The Federal Bureau of Investigation (FBI) recently announced at AFCEA Bethesda’s Data Analytics Breakfast that it is to seek better analytics as the agency moves to cloud in 2019. Like most national security organisations and bureaus, the FBI collect and store masses of data every day, but when it comes to getting value out of the data, a whole new set of challenges arise, including the need to address big data debt.
Speaking at the breakfast, the FBI’s chief data officer, Maria Voreh said the bureau has so much data that it is “near impossible” for the agency to get value out of it quickly enough.
“The amount of data I’m getting in, and the amount of sense that we can make of it, there’s a huge data gap delta, and that’s our data debt,” Maria Voreh said. “My job is to make sense and reduce that data gap.”
“To be able to share broadly with other partners or to meet a joint U.S. mission, we’ve got to move our data to the cloud,” Voreh said. “These siloed, on-premise systems aren’t going to cut it. Our budgets aren’t getting any better, so buying more computers and putting them into a warehouse somewhere isn’t going to happen. We’ve got to invest in the cloud, we’ve got to move our critical systems so that we can get the data out of them.”
However, the problem of big data debt isn’t just isolated within national security organisations. It’s a big data challenge for many organisations and a big data threat to many startups keen to adopt new technologies and systems.
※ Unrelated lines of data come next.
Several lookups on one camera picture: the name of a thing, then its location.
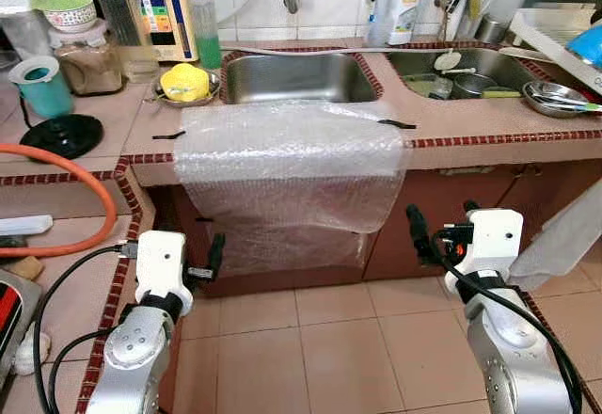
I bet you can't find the steel cup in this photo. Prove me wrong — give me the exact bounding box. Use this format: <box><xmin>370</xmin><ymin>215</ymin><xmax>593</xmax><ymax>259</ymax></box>
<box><xmin>475</xmin><ymin>17</ymin><xmax>509</xmax><ymax>43</ymax></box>

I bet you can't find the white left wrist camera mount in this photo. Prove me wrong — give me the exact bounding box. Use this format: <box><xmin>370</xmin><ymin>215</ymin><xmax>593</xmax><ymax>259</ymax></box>
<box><xmin>135</xmin><ymin>231</ymin><xmax>194</xmax><ymax>304</ymax></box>

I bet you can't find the white detergent bottle orange cap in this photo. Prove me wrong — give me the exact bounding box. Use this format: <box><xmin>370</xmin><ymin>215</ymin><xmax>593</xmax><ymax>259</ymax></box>
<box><xmin>388</xmin><ymin>0</ymin><xmax>429</xmax><ymax>46</ymax></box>

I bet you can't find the white plastic bar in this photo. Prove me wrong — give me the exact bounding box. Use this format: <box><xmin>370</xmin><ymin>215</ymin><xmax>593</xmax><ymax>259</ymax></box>
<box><xmin>0</xmin><ymin>215</ymin><xmax>55</xmax><ymax>238</ymax></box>

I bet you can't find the beige water ionizer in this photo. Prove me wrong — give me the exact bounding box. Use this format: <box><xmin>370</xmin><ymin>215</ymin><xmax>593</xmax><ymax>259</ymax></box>
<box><xmin>125</xmin><ymin>0</ymin><xmax>198</xmax><ymax>62</ymax></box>

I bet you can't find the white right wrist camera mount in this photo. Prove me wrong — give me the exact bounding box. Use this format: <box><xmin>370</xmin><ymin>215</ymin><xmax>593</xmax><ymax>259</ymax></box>
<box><xmin>444</xmin><ymin>209</ymin><xmax>525</xmax><ymax>293</ymax></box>

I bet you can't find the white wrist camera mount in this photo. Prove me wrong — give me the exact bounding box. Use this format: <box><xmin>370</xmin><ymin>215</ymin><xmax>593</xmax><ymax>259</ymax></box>
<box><xmin>135</xmin><ymin>231</ymin><xmax>194</xmax><ymax>304</ymax></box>
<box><xmin>444</xmin><ymin>209</ymin><xmax>525</xmax><ymax>293</ymax></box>

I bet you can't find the black red appliance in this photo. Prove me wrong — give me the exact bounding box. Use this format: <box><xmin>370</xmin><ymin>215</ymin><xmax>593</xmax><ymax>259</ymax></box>
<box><xmin>0</xmin><ymin>278</ymin><xmax>43</xmax><ymax>377</ymax></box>

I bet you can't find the white dish rack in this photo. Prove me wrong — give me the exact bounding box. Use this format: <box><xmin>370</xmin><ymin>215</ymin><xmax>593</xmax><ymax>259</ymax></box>
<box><xmin>508</xmin><ymin>8</ymin><xmax>602</xmax><ymax>90</ymax></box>

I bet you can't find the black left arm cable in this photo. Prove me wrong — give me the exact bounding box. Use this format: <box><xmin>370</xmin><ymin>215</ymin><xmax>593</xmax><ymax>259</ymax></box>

In reality, organisations all over the world, big and small, are investing in digital transformation initiatives and as a result, data debt is becoming an ever increasingly prevalent challenge.
What Is Big Data Debt?
As big data continues to emerge and new technologies and systems get introduced to support modern data structures, hordes of data get produced. But, when we discover that the data being produced is largely incompatible with existing analytical infrastructures including data warehouses, ETL and BI systems, we learn that many organisations are collecting substantial big data debt.
How Do I Measure Big Data Debt?
Startups, in particular, will need to account for the unplanned costs that stem from the use of non-relational data management technologies. In order to estimate the amount of big data debt being accrued in their organisation, and to convert this into a monetary figure, data analytics startup, Dremio, have created a useful, free to use tool. Access the tool here.
The tool, created by Dremio takes into account the following:
- The amount of source data stored in non-relational systems.
- The number of source systems.
- The number of data analysts using the data.
- The number of data scientists using the data.
Our Top Tip For Addressing and Preventing Big Data Debt
Preventing a build up of big data debt in the future is as important as addressing any accrued big data debt, today. Our top tip for addressing and preventing big data debt is to ensure that a decent data governance programme underpins all data related activities in your organisation. A strong data governance programme will help to specify the teams and processes necessary for on-boarding new data sources and will help to avoid invalid data points, duplicated records and missing data; all signs of big data debt.